NYAMATA, Rwanda—The white altar cloth in the Catholic Church of Nyamata is still stained brown with blood. Shoes, dresses, and trousers worn by families massacred within the sanctuary lie gently decaying atop the pews. The hole in the church’s iron door, blow open by a grenade, has never been repaired and will not be: The Catholic Church of Nyamata is now a museum, a memorial to the thousands of people murdered here in April 1994, at the peak of the Rwandan genocide.
When I stepped outside, I could hear a congregation singing: A new church has been built next door. Around the corner, I could hear children in their classrooms, hard at work on a Saturday. Along the road back to Kigali, the Rwandan capital, someone has carefully planted trees.
Development economists and aid mavens know very well the story of Rwanda’s remarkable recovery. But I don’t think the country’s achievements are appreciated by the wider public. Seventeen years after more than 800,000 ethnic Tutsis were murdered within a few months by their Hutu neighbors, Rwanda has 7 percent economic growth, near-universal health insurance and fierce anti-corruption laws. Kigali, the capital, is remarkably clean and relatively safe. Some 40 percent of Rwandans own cell phones. National identity cards now identify people as “Rwandan,” not Hutu or Tutsi. It is the ambition of Paul Kagame, the Rwandan president—and former leader of the Tutsi exile army which conquered the country in the genocide’s wake—to go much further. At one Rwandan government agency, I accidentally picked up some notes left by previous visitors, an advisory team from Singapore. Their presence was no accident: Lee Kwan Yu’s benign authoritarianism is widely admired here, and some of his methods are in evident use. The former Singaporean leader infamously banned chewing gum in his country. Kagame has banned plastic bags—they aren’t biodegradeable—and requires all Rwandans to wear shoes.
But there are limits to the Singaporean model. Rwanda is landlocked, and it has difficult neighbors. A truck driver leaving Kigali takes at least four days to reach Mombasa, the nearest port. Worse, he will pay, according to one survey, $864 in bribes at 36 roadblocks along the way. Much though it might like to be an export-led African tiger, Rwanda’s geography rules against it.
Rwanda’s government has, as a result, set itself an ambitious goal: To become a “services hub” for central Africa, or, in the familiar jargon, a “knowledge- and information-based economy.” Toward that end, the government has begun laying fiber optic cable across the country, and has been vigorously courting foreign investors (Carlos Slim was in town just a few days ago.).
And here is where Rwanda’s ambitious economic plans run into Rwanda’s political reality. Though some political opposition is legal, and though people in the capital do speak openly about the country’s deficits, the Rwandan press is weak and journalists are downtrodden. Some have been murdered. Others are in jail. Many have fled the country. All are considered fair game for bullying, and not only by the government. One showed me an email he received from a local non-governmental organization that wanted him to publish a photograph. Its conclusion: “Please post the picture online and if not, please give a clear explanation as to why not.”
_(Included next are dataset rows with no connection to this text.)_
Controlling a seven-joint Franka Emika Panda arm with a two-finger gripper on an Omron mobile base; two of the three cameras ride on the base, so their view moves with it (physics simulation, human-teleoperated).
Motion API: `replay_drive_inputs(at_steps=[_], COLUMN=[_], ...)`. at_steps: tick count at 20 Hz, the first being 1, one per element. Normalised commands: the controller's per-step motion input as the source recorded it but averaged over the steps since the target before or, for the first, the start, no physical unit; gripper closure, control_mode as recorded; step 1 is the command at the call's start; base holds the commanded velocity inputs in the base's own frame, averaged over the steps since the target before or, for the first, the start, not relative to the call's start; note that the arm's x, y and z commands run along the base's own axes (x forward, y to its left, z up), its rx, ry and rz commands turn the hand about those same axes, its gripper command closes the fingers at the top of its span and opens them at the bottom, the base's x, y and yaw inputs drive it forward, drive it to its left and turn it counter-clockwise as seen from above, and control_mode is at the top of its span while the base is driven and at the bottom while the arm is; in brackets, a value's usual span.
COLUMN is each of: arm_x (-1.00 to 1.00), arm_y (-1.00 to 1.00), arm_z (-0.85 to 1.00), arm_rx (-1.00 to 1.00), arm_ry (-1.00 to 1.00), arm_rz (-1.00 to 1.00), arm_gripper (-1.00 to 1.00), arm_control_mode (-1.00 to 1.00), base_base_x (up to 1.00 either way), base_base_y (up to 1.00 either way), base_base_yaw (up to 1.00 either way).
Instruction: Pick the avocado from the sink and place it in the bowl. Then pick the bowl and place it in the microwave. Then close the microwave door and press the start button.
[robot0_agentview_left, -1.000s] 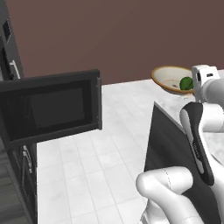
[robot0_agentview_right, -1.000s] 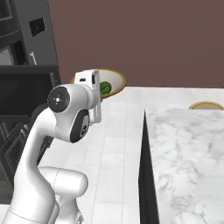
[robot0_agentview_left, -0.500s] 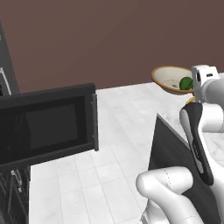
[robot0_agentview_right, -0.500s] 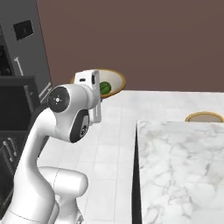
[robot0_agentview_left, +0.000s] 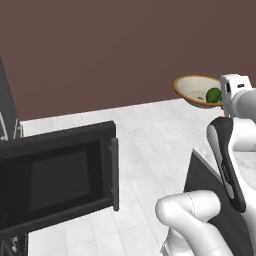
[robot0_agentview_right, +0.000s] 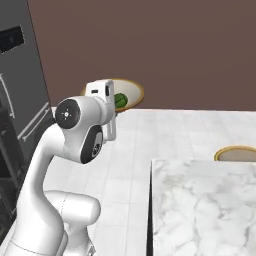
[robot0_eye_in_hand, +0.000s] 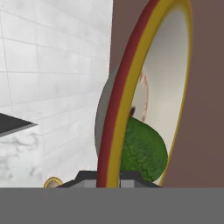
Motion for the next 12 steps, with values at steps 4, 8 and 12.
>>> replay_drive_inputs(at_steps=[4, 8, 12], arm_x=[0.0, 0.0, 0.0], arm_y=[0.0, 0.0, 0.0], arm_z=[0.0, 0.0, 0.0], arm_rx=[0.0, 0.0, 0.0], arm_ry=[0.0, 0.0, 0.0], arm_rz=[0.0, 0.0, 0.0], arm_gripper=[1.0, 1.0, 1.0], arm_control_mode=[1.0, 1.0, 1.0], base_base_x=[0.89, 0.66, 0.59], base_base_y=[-0.03, -0.29, -0.35], base_base_yaw=[0.0, 0.0, 0.01])
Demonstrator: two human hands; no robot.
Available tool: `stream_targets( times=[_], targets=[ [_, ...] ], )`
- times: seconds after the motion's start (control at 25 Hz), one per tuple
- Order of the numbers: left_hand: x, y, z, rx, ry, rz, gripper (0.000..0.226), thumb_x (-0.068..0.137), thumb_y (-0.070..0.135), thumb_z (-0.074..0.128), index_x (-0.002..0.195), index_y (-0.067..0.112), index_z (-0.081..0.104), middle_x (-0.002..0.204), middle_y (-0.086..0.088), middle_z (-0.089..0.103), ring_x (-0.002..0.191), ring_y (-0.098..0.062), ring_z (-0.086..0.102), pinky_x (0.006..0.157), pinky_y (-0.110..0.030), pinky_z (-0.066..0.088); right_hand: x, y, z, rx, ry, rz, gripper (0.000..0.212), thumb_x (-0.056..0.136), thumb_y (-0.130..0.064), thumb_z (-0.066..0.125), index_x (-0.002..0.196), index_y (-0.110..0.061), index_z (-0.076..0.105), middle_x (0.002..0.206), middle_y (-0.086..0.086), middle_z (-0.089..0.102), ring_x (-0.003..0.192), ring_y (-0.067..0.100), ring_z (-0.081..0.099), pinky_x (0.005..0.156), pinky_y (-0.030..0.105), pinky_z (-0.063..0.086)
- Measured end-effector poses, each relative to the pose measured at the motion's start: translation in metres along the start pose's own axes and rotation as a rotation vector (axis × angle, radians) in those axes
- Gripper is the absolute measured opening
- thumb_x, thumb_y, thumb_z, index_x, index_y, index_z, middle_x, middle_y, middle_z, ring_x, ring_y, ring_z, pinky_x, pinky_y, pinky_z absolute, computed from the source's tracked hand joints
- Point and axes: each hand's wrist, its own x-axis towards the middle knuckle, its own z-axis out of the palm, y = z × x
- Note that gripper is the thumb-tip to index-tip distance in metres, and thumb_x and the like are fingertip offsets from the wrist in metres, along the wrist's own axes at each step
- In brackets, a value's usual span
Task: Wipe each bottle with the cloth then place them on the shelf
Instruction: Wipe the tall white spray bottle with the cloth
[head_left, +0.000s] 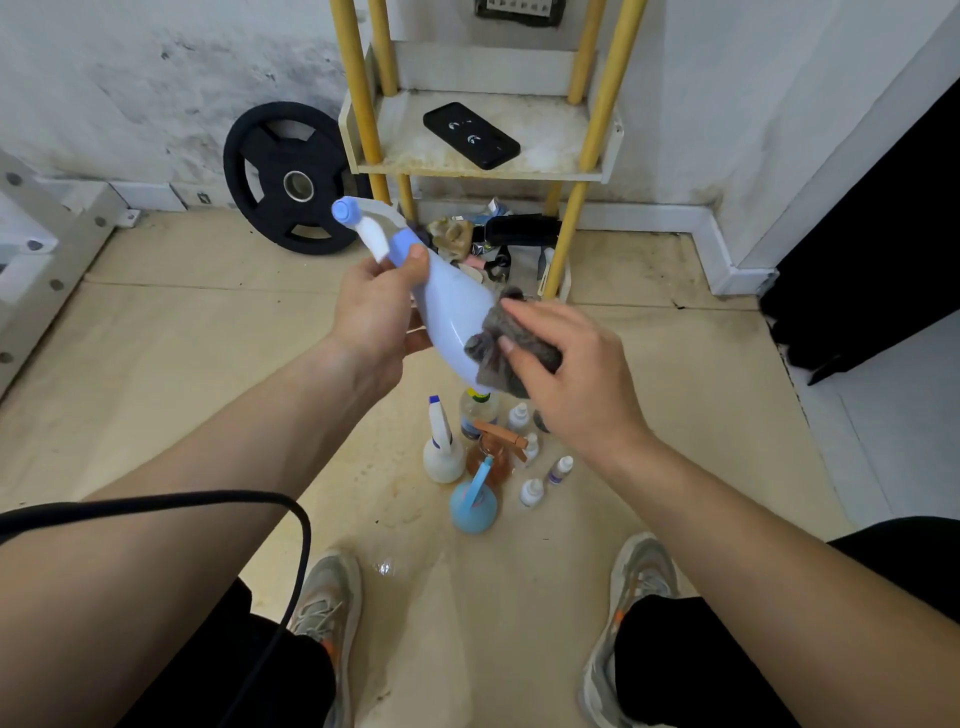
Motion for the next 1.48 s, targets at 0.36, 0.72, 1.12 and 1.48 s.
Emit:
stream_targets(
  times=[0.36, 0.72, 1.12, 1.48],
  targets=[
    [-0.016, -0.017, 0.017, 0.103, -0.103, -0.011, 0.045, 0.094, 0.033, 0.069, 0.123, 0.002, 0.056, 0.102, -0.007, 0.067, 0.076, -0.024, 0.071, 0.06, -0.034, 0.058, 0.018, -0.003, -0.002, 0.057, 0.05, 0.096, 0.03, 0.094, -0.02, 0.068, 0.123, -0.02, 0.072, 0.106, -0.009, 0.071, 0.097, 0.005, 0.064, 0.087, 0.019, 0.048],
    [-0.021, -0.016, 0.013, 0.386, -0.333, -0.008, 0.026, 0.105, 0.028, 0.051, 0.115, 0.013, 0.069, 0.105, -0.005, 0.074, 0.082, -0.021, 0.072, 0.075, -0.042, 0.063, 0.023, 0.006, -0.006, 0.492, -0.052, 0.587, 0.014, 0.097, -0.03, 0.066, 0.092, -0.029, 0.078, 0.084, -0.007, 0.075, 0.075, 0.014, 0.066, 0.073, 0.035, 0.054],
    [-0.017, -0.008, 0.014, 0.419, -0.39, 0.1, 0.02, 0.101, 0.028, 0.058, 0.1, 0.01, 0.066, 0.088, 0.002, 0.069, 0.074, -0.008, 0.067, 0.065, -0.023, 0.057, 0.026, -0.005, -0.014, 0.867, -0.143, 0.784, 0.015, 0.096, -0.018, 0.066, 0.099, -0.007, 0.075, 0.095, 0.013, 0.076, 0.077, 0.024, 0.07, 0.072, 0.035, 0.058],
    [-0.004, -0.013, 0.013, 0.331, -0.097, 0.099, 0.023, 0.098, 0.029, 0.062, 0.094, 0.007, 0.069, 0.092, -0.007, 0.072, 0.076, -0.021, 0.069, 0.066, -0.036, 0.061, 0.011, -0.008, -0.006, 0.197, -0.014, 0.221, 0.03, 0.087, -0.019, 0.076, 0.116, -0.027, 0.075, 0.104, -0.016, 0.072, 0.099, 0.0, 0.066, 0.086, 0.015, 0.051]
  ],
)
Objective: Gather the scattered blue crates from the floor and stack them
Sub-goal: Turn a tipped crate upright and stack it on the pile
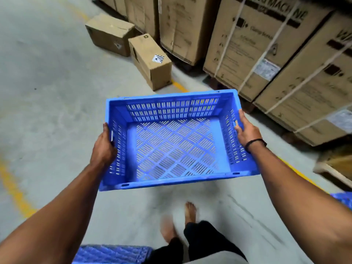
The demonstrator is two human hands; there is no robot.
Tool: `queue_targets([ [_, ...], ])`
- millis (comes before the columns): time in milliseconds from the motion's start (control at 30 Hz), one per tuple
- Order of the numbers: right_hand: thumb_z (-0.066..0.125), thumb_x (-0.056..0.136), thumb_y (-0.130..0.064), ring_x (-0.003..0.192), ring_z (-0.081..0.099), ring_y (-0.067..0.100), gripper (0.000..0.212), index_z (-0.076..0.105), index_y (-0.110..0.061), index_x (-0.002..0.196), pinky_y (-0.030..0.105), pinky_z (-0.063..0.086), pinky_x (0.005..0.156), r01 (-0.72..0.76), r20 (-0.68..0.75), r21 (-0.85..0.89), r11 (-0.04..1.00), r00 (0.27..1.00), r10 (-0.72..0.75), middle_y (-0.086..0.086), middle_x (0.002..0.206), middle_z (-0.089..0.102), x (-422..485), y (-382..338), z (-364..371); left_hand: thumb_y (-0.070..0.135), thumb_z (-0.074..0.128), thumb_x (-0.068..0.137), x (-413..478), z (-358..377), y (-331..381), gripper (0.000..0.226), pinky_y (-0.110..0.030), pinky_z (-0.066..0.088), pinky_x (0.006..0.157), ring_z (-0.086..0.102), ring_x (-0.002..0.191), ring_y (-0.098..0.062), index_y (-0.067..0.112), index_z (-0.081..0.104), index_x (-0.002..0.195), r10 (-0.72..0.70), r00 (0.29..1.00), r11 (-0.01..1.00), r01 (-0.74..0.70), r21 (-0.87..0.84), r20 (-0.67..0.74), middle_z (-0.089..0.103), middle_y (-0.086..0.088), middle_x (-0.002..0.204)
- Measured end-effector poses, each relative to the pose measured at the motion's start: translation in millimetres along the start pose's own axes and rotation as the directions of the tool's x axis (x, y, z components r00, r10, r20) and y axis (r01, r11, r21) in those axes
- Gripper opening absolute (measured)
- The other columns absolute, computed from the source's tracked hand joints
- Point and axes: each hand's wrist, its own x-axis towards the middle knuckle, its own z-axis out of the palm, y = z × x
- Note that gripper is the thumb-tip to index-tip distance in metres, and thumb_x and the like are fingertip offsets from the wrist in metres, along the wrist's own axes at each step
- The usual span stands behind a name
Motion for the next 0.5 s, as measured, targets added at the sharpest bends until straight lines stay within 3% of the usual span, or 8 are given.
queue_targets([
  [233,0.05,0.095,-0.017,0.103,0.058,0.045,0.066,0.017,-0.036,0.149,0.04,0.046,0.084,-0.222,-0.097,0.058,0.973,0.969,0.226,0.032,0.116,0.06,-90.4,119.5,-53.9,-0.003,0.05,0.078,-37.4,41.1,93.5,0.089,-0.045,0.045,0.082,0.056,0.103,-0.045,0.018,0.006,0.152,0.242,0.959,0.965,-0.254,0.071,0.144,0.055,-0.027,0.122],
  [500,0.048,0.096,-0.017,0.107,0.055,0.045,0.063,0.019,-0.036,0.149,0.04,0.043,0.086,-0.443,-0.227,0.142,0.885,0.856,0.464,0.031,0.122,0.057,-214.2,278.1,-127.9,0.003,0.05,0.084,-126.4,123.0,226.7,0.081,-0.043,0.044,0.085,0.056,0.109,-0.043,0.016,0.007,0.152,0.492,0.821,0.849,-0.526,0.05,0.289,0.053,-0.027,0.128],
])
Until now—citing Singapore, among others—Kagame and his ministers have argued that control of the press, of politics, and of speech, was essential to the preservation of what still seems, to them, a fragile peace. Their fear of destructive criticism—and of losing power—is not excusable, but it is understandable, given their history: Much of the current political elite are members of the Tutsi minority who fought their way back into the country with Kagame in 1994, where they found piles of corpses. Supporters of the old genocidaire regime still live across the border in Congo, or so they believe, and still write angry denunciations of the regime from their exile in Europe.
And yet no government that prohibits the free circulation of information can create a “knowledge and information based economy.” Even leaving aside the ethics, nobody will invest in a “services hub” where people fear speaking the truth. At the very highest levels, some of Rwanda’s leaders know this, and are pushing broad media reforms; I was in Rwanda with the Legatum Institute to learn about them.
They still have a long way to go, as they themselves will acknowledge. But they may have no choice. For there is a larger point here: In recent years, it has become fashionable in some circles to speak of a “Beijing consensus,” a road to growth and development which eschews democracy, scorns Western models, and favors authoritarianism, benign or otherwise. A few years back, the Rwandans leapt onto this bandwagon, too. It got them a clean capital, fast growth and low crime—quite far, in other words. But how much farther? The development economists and aid often speak of the “bottlenecks” in infrastructure and energy supply that might block future growth in Rwanda. Maybe it’s time to add “lack of free speech” to that list.